= André de Chauvigny =

Andre de Chauvigny (or Andrew of Chauvigny) (c. 1150–1202) was a Poitevin knight in the service of Richard I of England. He was the second son of Pierre-Hélie of Chauvigny and Haois of Châtellerault. Haois was the great-aunt of King Richard making Andrew and Richard second cousins.

==Richard the Lion-Hearted==
Pierre-Hélie served the bishops of Poitiers as hereditary provost of Chauvigny. At some point prior to 1180, Andrew held land of the chateaux de Monthoiron in Poitou and perhaps even possessed a fortified manor there. Andrew was popular in the tournament circuit of the day. He was enlisted into the household of his cousin, King Richard while he was still just count of Poitou, presumably sometime after 1182.

When Richard was allied to Philip II of France in 1189, they had attacked the old King, Henry II of England at the town of his birth, Le Mans. Richard assaulted Le Mans and set fire to the city. Henry, with his captain William Marshal, was able to flee. William Marshal took up the rear of Henry's force. Andrew was in the lead of Richard's pursuit force. Andrew and William clashed, and on that day, William was able to unhorse Andrew. The "History of William Marshal" reported that Andrew suffered a severe break in his arm.

Later that year, after Henry had died, and Richard reconciled the Angevin barons to him, he offered Andrew as a reward for his service, Denise, Countess of Devon (1173–1221), widow of the third Earl, who was the heiress of Raoul VII de Deols (d. 1176). Denise de Déols brought to Andrew the border barony of Châteauroux, which included castles at Châteauroux, Déols, Le Chatelet, La Châtre, and Saint-Chartrier. This immediately made Andrew one of the most powerful lords of Poitevin Berry, an important frontier zone of the Angevin Empire that protected the roads leading to the capital cities of Tours, Poitiers and Angers. At some point, Richard also granted Andrew fiefs at Bituresii in the county of Anjou.
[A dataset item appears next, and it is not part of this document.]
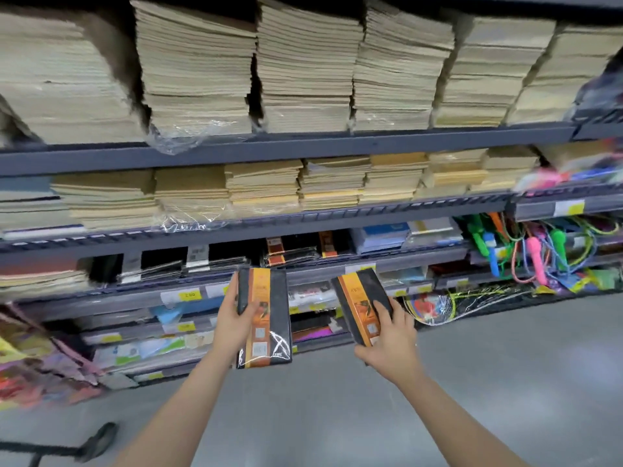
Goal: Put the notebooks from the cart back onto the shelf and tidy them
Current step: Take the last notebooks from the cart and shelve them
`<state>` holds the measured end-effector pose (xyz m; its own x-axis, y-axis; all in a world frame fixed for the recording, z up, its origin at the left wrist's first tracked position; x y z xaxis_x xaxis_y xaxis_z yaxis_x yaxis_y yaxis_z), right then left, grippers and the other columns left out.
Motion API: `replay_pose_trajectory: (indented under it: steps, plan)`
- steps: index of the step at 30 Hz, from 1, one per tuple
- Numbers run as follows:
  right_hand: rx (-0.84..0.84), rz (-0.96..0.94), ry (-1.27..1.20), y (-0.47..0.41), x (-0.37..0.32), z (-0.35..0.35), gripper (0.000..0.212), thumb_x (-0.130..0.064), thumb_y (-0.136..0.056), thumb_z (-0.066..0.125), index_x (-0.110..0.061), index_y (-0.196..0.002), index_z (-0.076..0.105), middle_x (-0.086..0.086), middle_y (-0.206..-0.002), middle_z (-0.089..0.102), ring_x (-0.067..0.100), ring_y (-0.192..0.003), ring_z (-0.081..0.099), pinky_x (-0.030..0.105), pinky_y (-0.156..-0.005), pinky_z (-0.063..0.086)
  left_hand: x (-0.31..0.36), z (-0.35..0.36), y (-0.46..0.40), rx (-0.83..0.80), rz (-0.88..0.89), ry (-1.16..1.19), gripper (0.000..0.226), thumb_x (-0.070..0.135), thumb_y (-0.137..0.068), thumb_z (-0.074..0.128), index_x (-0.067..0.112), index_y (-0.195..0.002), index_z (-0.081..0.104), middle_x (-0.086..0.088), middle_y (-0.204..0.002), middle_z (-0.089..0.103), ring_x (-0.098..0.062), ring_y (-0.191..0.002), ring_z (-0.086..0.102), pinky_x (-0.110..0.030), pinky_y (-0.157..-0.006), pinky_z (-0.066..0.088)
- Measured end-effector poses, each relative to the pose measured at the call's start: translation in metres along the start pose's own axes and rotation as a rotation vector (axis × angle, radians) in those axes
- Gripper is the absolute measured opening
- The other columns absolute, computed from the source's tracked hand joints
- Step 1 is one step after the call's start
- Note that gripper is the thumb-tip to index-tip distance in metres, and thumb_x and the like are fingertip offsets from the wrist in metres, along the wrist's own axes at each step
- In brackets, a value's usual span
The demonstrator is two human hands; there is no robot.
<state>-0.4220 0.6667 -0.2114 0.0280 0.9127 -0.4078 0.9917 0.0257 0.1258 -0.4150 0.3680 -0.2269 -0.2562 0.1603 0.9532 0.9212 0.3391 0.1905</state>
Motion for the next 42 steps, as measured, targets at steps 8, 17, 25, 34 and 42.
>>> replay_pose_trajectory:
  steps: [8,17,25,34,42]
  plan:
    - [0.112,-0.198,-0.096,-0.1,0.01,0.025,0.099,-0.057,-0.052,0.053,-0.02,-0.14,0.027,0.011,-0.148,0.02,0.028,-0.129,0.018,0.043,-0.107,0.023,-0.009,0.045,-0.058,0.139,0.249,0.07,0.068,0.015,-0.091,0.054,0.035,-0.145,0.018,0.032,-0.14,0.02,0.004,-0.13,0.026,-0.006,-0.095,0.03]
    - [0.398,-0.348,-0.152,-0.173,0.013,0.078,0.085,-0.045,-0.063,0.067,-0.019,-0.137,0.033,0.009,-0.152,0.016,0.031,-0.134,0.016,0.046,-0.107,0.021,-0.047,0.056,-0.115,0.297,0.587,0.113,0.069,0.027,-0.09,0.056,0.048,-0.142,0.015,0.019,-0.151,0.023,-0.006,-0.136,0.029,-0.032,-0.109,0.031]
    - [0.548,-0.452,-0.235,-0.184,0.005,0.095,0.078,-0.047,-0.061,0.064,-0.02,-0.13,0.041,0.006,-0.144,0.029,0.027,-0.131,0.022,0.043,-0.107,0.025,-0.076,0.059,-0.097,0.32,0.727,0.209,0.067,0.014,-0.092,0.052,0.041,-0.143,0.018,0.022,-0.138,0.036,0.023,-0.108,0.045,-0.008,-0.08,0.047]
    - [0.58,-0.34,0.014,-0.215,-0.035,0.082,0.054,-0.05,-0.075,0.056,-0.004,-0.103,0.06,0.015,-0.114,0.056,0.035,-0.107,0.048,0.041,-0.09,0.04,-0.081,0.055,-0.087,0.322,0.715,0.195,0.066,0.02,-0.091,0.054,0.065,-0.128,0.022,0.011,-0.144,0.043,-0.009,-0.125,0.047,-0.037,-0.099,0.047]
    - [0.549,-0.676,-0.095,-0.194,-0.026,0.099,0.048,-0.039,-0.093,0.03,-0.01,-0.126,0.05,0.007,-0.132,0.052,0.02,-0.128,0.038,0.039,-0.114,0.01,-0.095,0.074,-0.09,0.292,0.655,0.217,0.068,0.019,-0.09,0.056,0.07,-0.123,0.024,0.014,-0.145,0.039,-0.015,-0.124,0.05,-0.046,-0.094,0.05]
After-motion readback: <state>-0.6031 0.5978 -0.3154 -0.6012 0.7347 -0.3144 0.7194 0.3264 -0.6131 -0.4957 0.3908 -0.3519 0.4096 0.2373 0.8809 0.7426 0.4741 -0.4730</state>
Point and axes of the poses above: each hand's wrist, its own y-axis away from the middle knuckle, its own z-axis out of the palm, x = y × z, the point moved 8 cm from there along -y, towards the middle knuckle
==Third Crusade and thereafter==

Andrew was one of King Richard's central military figures of the Third Crusade (1190–1192). He was with the King at the muster of Vezelay and departed with the army to Marseille on 4 July 1190. He was present with the King at Sicily and proved to be a competent military commander at the Siege of Acre and the Battle of Arsuf. According to the chronicler Richard de Templo, during one of the many skirmishes the crusaders fought against Saladin's forces, Andrew was wounded through the arm by a Muslim lance. Andrew was granted command by Richard over many other key crusader lords, and at one point, even Robert IV of Leicester and Hugh of Saint-Pol seem subordinate to him. He also seemed to have authority over the knights of the familia regis, knights like Peter de Preaux, William des Roches and Gerard de Fournival. After the cessation of hostilities, Andrew would command the first battalion of pilgrims that entered Jerusalem, followed by Ralph Taisson and Hubert Walter, commanders of the second and third battalions respectively.

Upon Andrew's return from the crusade, he found that King Philip of France had taken much of the land in Poitevin Berry, including the important castle of Issoudun. Andrew remained loyal to Richard and assisted in the retaking of Loches and Châtillon-sur-Indre, 1194. Later, Andrew would be Richard's forces during the attack on Adhemar, count of Angoulême.

King Richard attempted to end the war in 1196 with the Treaty of Gaillon. The treaty was essentially a grant to almost all of Philip's demands for the Vexin and Berry. Technically, the treaty called for Andrew to become a liege-vassal of the King of France for his fiefs in Berry. As the treaty proved to be a failure, and the war continued, Andrew remained firmly in the Angevin camp.

With the death of King Richard at the siege of the tower of Chalus-Chabrol in 1199, Andrew had another important decision to make. Does he side with Richard's younger brother, John of England, who had a history of animosity with the French King, or with Richard's nephew, Arthur of Brittany. Andrew chose to ally with Duke Arthur. Arthur had been invested by King Philip as the rightful lord of the Angevin inheritance. In October 1199, Andrew paid homage to Arthur for his fiefs in Anjou and Poitou and paid homage to King Philip for his castles and lands in Berry.

Andrew fought with the forces of Duke Arthur against King John of England and William des Roches, now seneschal of Anjou and sire de Sable, at the Battle of Mirebeau in 1202. He was captured along with Arthur and most of the Poitevin and Breton nobility. He was sent to Rouen. Many of John's prisoners were starved to death; he may have been one of them, as the Complete Peerage concludes. In any case, he died that year, and John gave his widow's English lands back to the Earls of Devon.

He was succeeded as baron of Deols-Chateroux by his twelve-year-old son William.